The Orchestra of the Eighteenth Century continues their exploration of Mozart’s operas started in 2012 under their late founder, Frans Brüggen. This season, it is with Don Giovanni and under the baton of Kenneth Montgomery that they are touring concert halls in the Netherlands and Flanders. On their stop at the Amsterdam Concertgebouw, they proved the main asset of a musically rewarding evening.
The challenge of choreographing a semi-scenic performance that works for several venues that all differ in size and design was only half-met by director Jeroen Lopes Cardozo’s mise en espace. Like the costumes that were mere suggestions of a basket dress or a cape, the rest of the direction had an unfinished feel. There was a lot of entering and exiting through doors and a lot of pacing on the stage but it all looked somewhat uncoordinated and I am not sure that much would have been lost by simply going for the conventional concert form. Actors’ direction felt slack. Perhaps the idea was to leave room for improvisation to adapt to a different space at each performance. Unfortunately, all do not have the agility of Henk Neven’s Leporello on stage and, left without much guidance, some of the performers had to resort to a limited range of generalised expressions. Things were luckily much more rewarding musically.
“Toxic masculinity” is probably the 21st-century expression that would best qualify André Morsch’s finely-sung Don Giovanni. One is warned about his character’s unashamed villainy from the start when he kills the Commendatore by stabbing him with a knife, rather than in a noble sword duel. With a timbre which is handsome and virile but not particularly multicoloured and aristocratic, this is a Don Juan who goes confidently for the conquest and doesn’t have time for suave niceties. Even his serenade “Deh vieni alla finestra” exudes the cocky assurance of a man who knows that he is going to get the girl no matter what.

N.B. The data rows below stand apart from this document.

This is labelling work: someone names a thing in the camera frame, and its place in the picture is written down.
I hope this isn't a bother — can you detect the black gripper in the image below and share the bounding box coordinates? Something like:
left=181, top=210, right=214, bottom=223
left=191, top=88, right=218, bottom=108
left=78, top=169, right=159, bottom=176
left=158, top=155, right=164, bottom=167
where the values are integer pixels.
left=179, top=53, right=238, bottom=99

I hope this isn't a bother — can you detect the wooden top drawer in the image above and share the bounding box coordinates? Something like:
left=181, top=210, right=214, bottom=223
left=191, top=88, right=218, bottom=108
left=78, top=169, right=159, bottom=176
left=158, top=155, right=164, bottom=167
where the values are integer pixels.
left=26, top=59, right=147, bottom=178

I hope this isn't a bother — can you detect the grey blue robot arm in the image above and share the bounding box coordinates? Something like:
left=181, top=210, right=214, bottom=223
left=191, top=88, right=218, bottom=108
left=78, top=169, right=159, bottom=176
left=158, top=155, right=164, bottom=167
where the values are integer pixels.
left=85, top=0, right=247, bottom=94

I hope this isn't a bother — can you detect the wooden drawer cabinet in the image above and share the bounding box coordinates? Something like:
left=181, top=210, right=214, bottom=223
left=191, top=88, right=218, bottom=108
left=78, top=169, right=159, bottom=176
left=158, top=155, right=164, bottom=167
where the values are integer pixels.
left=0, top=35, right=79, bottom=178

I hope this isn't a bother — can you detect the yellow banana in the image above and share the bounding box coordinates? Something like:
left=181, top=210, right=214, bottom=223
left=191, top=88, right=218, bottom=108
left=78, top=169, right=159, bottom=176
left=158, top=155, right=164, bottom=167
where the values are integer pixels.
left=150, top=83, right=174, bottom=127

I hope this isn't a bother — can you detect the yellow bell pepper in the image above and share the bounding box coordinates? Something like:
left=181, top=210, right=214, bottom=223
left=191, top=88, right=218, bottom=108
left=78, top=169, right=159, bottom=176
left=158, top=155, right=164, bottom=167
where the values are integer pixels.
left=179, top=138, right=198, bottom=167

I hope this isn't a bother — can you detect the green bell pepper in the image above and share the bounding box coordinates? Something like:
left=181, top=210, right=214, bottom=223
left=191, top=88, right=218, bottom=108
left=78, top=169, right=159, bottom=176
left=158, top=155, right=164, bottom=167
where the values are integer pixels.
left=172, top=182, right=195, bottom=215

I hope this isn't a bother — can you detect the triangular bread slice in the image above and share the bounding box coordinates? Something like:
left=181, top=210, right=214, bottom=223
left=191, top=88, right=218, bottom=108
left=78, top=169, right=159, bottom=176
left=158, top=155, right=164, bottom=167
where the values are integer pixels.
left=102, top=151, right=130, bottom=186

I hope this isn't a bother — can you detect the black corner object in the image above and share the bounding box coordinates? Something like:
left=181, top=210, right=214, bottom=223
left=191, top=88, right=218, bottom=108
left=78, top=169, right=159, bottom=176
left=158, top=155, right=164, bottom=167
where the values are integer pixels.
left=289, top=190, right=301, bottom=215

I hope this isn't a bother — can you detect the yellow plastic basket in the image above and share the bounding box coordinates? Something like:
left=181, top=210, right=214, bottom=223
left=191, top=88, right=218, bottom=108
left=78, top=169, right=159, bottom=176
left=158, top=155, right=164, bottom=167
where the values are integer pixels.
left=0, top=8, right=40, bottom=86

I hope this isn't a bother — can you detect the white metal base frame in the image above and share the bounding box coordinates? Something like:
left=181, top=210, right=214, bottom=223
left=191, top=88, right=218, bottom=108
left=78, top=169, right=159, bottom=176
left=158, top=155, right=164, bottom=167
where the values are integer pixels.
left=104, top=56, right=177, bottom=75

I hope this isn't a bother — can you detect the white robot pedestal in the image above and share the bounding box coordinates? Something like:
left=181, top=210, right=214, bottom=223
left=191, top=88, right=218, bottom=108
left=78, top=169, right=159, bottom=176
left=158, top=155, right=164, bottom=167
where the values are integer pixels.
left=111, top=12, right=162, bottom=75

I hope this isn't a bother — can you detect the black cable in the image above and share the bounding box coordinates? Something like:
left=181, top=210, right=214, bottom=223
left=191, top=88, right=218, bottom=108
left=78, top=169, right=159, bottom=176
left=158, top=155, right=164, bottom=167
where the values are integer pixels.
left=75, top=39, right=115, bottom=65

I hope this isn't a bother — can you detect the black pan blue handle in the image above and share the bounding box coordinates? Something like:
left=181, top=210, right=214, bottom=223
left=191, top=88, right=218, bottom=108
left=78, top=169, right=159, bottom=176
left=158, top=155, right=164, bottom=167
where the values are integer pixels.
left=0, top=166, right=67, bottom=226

His first (attempted) conquest in order of appearance was the young-sounding Donna Anna of Katharine Dain. The Dutch-American singer ornamented both her arias with much elegance and her brightly coloured soprano sounded unstrained in the high-flying coloratura of “Non mi dir”. Her medium, however, tended to sound a trifle underpowered in some of the ensembles. The fact that her youthful sound was paired with Thomas Cooley’s well-projected, darkish tenor as Don Ottavio had an interesting effect. Usually, there is no doubt that in the Anna–Ottavio relationship it is Donna Anna who wears the trousers. Here, with this less-wimpish Ottavio than most, one felt the balance might be inverted.
Rosanne van Sandwijk and Berend Eijkhout were an endearing couple of newlyweds as Zerlina and Masetto. David Wilson-Johnson’s baritone lacked the dark colours of a true bass and had to rely on the orchestra’s brass to compose a truly menacing Commendatore in his final scene. Undoubtedly, the evening’s strongest vocal performance came from the Irish mezzo-soprano Paula Murrihy who conveyed Donna Elvira’s quasi hysteria with fiery diction and honey-coloured tone. It is such a shame that “Mi tradi qu’ell alma ingrata”, Elvira’s great aria added by Mozart for the Vienna premiere, is cut in these performances!
The other starry performance of the evening came from the Orchestra of the Eighteenth Century itself which, conducted with an unflinching resolve by maestro Kenneth Montgomery, produced an extremely satisfying kaleidoscope of sounds from the shiniest gold of the period strings to the dark anthracite of the intrepid brass.